I liked the way it explored the idea of romance and of developing AI, and specifically how it put the player in the role of the computer rather than the person responding to it, forcing us to consider how a computer program would respond to these issues. And it was excellently written to that end. The only thing I felt conflicted about (and this may not be a flaw so much as just something I wish had happened) was the way my choices, inkeeping with SAL's concerns about their capacity for human emotions like love, seemed to end with being unable to work things out with Ash. I'd personally have loved to go into how SAL's logical processes could be an expression of love in and of themselves, to have SAL better understand how even their logic-based reasoning can impart love and caring, but it seemed that once I rejected the notion that SAL felt undeserving, things simply didn't work. Again, not necessarily a flaw, just not quite how I wanted things to progress past that point. Ultimately, I understand that a major point of the game was likely to point out how we sometimes use logical processes to denigrate ourselves into believing we don't deserve happiness, and if that interpretation is onto something I understand why it did what it did. 

5. How did this game make you feel?

Contemplative, mostly. It made me think a lot about how we perceive love, and how it can be felt and expressed even when separated from traditional understandings of emotion and romance. 

6. Do you want to see these characters again?
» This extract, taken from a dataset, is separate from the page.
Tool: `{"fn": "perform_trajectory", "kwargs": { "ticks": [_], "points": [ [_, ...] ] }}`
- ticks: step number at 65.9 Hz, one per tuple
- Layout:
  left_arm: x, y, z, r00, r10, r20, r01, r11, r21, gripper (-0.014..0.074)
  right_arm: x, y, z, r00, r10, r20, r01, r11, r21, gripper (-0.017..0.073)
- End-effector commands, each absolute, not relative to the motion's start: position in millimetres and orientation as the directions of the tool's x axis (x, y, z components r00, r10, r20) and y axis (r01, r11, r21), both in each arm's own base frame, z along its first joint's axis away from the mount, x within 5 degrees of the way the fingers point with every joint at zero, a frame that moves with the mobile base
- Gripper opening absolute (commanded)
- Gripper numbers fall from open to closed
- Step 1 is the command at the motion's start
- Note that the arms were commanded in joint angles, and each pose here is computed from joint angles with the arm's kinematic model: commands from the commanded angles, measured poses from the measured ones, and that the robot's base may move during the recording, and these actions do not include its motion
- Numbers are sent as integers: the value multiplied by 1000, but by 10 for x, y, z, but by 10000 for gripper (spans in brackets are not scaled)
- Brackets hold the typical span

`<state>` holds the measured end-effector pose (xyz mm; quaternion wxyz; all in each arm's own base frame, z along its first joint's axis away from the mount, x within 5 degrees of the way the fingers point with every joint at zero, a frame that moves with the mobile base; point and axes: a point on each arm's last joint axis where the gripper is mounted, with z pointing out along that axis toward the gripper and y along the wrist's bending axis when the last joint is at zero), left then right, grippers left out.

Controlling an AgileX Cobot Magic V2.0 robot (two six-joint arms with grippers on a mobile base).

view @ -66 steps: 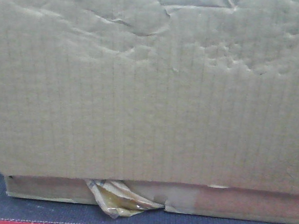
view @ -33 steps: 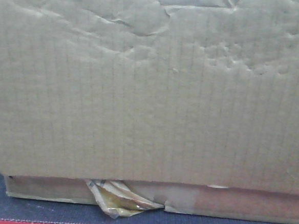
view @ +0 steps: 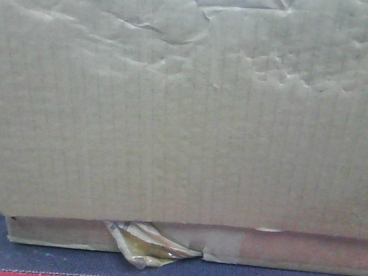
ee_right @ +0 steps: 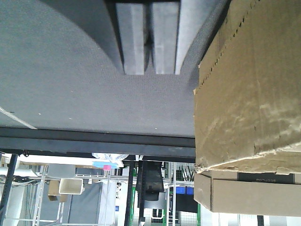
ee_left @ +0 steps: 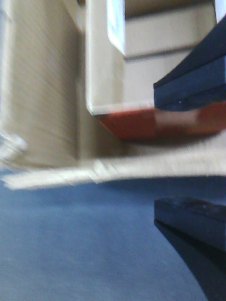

What would you want to see in a follow-up?

I guess I'd want more of a focus on the two of them learning about what love means for SAL, and how they can understand and relate to each other given the differences in how they process their own basic experiences and feelings. It could make for some really interesting stuff in a longer story about their relationship.

7. What predictions do you have for SAL and Ash's relationship? Where do you see it going?

I'd like to say I see it working, but I also kind of envisioned my choices leading to different turns in their relationship. Or at least the potential for it. But regardless I can see how it could work, and I'd be very interested in how it does.

8. Any other things you want to mention?

This was an interesting game, I enjoyed the experience, and it reminded me that I want to learn how to use Twine. Well done!